Assignment
Only the lines containing the string "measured" are needed; copy all of them from the listing.

Information provided
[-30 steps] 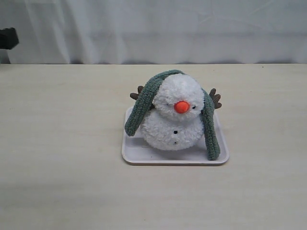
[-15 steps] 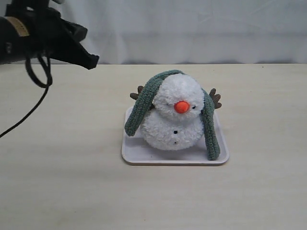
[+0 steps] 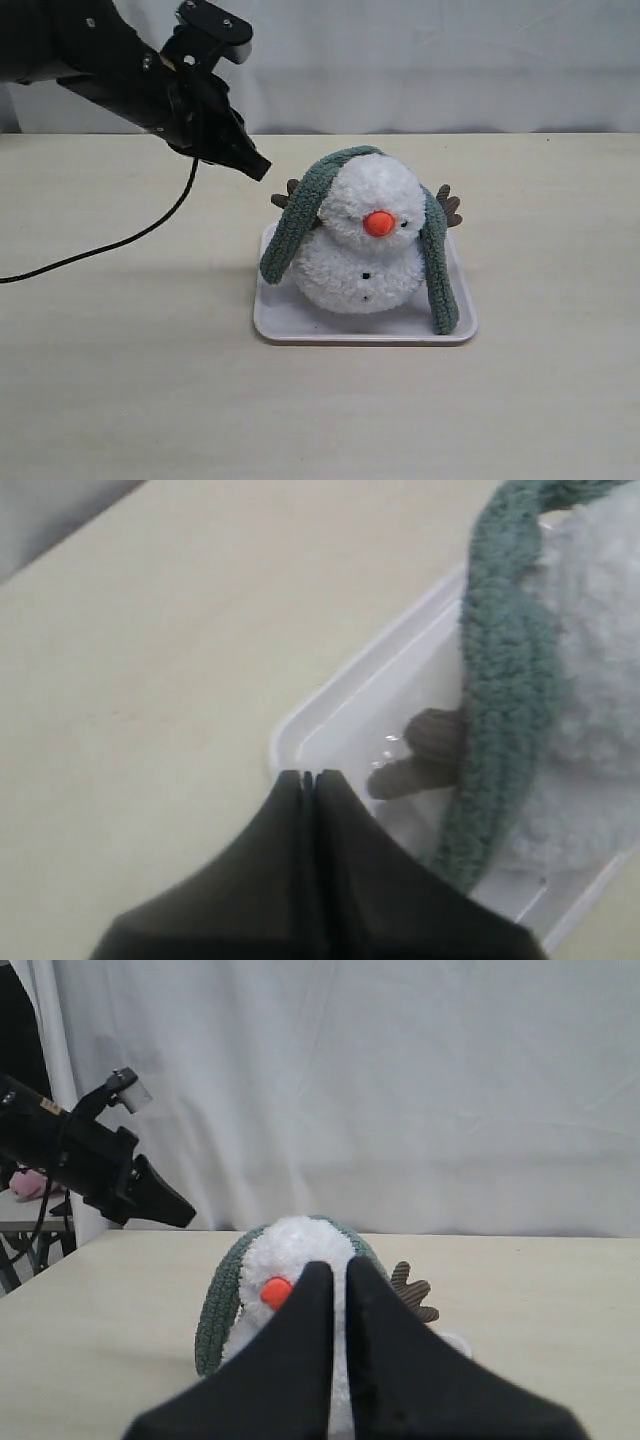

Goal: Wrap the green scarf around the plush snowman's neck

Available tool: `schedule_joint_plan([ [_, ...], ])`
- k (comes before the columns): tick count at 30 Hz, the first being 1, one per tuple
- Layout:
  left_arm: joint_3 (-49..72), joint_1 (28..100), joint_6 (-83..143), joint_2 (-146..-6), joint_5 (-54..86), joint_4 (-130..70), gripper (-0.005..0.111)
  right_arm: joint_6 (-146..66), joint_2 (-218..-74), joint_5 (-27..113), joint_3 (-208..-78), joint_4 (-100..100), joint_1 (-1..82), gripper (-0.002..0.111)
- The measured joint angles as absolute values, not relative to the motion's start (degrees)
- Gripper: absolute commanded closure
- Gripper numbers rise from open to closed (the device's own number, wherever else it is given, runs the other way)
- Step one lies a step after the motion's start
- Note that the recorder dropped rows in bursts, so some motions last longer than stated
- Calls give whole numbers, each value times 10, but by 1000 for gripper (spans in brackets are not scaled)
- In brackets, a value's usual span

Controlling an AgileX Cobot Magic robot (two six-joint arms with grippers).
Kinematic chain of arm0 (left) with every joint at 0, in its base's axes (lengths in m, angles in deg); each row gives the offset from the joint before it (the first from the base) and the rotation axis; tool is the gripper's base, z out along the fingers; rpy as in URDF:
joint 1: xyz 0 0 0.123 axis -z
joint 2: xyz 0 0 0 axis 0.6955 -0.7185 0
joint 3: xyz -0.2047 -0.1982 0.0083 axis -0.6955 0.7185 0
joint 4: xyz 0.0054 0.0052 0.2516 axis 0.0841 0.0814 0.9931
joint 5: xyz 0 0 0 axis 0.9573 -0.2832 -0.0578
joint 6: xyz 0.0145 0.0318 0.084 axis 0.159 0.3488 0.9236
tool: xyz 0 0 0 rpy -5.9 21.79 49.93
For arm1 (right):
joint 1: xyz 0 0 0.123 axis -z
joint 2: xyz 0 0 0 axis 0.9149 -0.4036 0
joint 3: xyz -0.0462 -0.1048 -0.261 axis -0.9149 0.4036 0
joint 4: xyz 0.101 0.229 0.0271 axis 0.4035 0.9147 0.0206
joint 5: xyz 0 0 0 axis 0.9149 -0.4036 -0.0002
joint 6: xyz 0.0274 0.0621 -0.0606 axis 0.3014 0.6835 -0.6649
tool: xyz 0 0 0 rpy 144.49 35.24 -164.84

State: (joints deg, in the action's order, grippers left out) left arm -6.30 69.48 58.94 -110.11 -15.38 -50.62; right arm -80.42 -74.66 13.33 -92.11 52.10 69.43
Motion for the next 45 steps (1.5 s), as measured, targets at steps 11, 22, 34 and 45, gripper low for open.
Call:
schedule_joint_plan([
  [11,-81,704,726,-1138,-180,-602,107,-804,-747,130,-921,521,694,104],
  [22,-82,708,804,-1139,-213,-671,66,-804,-747,129,-921,521,694,104],
  [34,-82,766,844,-1157,-135,-619,58,-804,-747,129,-921,521,694,104],
  [45,-82,766,773,-1178,-79,-560,73,-804,-747,120,-921,521,694,104],
])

Your response
- The measured joint angles as absolute values, not relative to the motion's start (degrees)
Motion for the next 45 steps (1.5 s), as measured, targets at steps 11, 22, 34 and 45, gripper low for open.

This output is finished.